Below are the entries; count how many lines contain the word "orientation" and reply with that number alone.

══════

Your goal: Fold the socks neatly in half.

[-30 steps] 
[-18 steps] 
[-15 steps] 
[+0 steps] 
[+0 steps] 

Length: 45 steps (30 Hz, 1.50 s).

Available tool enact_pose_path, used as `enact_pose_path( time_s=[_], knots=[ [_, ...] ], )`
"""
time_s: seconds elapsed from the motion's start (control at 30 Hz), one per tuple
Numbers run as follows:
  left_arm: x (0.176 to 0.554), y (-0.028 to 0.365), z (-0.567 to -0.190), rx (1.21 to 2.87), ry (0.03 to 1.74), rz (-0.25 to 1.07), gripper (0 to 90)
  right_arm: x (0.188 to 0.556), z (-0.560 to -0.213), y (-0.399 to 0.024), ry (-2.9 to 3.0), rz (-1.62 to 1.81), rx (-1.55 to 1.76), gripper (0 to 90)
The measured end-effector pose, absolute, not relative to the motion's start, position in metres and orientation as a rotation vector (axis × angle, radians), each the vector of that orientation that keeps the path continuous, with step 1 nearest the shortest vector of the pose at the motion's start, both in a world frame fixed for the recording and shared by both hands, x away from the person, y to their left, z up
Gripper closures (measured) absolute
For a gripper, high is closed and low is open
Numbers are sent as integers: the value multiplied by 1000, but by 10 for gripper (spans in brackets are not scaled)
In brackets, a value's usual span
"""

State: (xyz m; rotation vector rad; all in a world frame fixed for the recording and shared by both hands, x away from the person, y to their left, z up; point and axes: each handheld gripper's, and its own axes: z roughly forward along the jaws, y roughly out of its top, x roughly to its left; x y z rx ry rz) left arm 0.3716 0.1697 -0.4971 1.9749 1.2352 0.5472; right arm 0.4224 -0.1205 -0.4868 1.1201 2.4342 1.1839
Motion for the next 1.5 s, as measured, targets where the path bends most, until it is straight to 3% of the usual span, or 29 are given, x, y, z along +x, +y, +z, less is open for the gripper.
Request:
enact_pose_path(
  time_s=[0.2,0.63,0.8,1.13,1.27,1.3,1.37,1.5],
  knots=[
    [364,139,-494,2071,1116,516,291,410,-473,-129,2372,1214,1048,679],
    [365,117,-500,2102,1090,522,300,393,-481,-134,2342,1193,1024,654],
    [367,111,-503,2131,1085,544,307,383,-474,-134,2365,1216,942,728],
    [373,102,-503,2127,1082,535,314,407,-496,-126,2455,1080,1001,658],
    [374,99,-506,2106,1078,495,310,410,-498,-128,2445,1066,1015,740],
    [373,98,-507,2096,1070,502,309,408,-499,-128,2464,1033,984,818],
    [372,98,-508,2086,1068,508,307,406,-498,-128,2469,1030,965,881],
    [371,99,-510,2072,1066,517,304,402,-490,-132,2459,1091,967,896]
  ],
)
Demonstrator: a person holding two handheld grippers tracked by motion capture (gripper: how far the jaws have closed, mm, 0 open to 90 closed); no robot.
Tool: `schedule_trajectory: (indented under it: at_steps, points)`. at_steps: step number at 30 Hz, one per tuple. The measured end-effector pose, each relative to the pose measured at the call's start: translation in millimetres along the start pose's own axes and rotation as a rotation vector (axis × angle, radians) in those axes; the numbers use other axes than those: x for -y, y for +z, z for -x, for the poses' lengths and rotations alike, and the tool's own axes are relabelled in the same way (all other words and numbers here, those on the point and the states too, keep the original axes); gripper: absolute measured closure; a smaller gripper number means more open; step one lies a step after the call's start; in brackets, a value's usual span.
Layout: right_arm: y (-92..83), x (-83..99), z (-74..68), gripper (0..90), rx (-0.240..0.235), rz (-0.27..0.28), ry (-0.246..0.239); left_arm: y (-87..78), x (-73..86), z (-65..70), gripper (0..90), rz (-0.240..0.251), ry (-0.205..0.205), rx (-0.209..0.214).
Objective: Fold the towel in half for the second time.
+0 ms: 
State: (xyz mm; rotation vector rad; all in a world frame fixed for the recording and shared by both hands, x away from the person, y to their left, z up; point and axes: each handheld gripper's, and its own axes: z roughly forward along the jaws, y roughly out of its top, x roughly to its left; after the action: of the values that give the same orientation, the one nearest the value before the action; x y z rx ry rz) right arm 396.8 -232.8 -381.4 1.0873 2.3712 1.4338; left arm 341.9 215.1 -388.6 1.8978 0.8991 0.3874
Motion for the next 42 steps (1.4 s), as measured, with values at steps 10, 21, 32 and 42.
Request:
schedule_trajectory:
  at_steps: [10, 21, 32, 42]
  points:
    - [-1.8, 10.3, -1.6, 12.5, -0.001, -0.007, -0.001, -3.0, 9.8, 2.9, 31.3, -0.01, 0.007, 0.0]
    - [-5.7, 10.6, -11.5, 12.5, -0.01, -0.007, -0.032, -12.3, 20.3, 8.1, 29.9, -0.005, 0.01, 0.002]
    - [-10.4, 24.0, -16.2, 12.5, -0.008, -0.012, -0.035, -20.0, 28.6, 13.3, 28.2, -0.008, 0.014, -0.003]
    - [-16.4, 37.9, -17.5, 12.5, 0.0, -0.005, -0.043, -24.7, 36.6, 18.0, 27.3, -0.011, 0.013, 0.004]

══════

» FINAL ANSWER:
2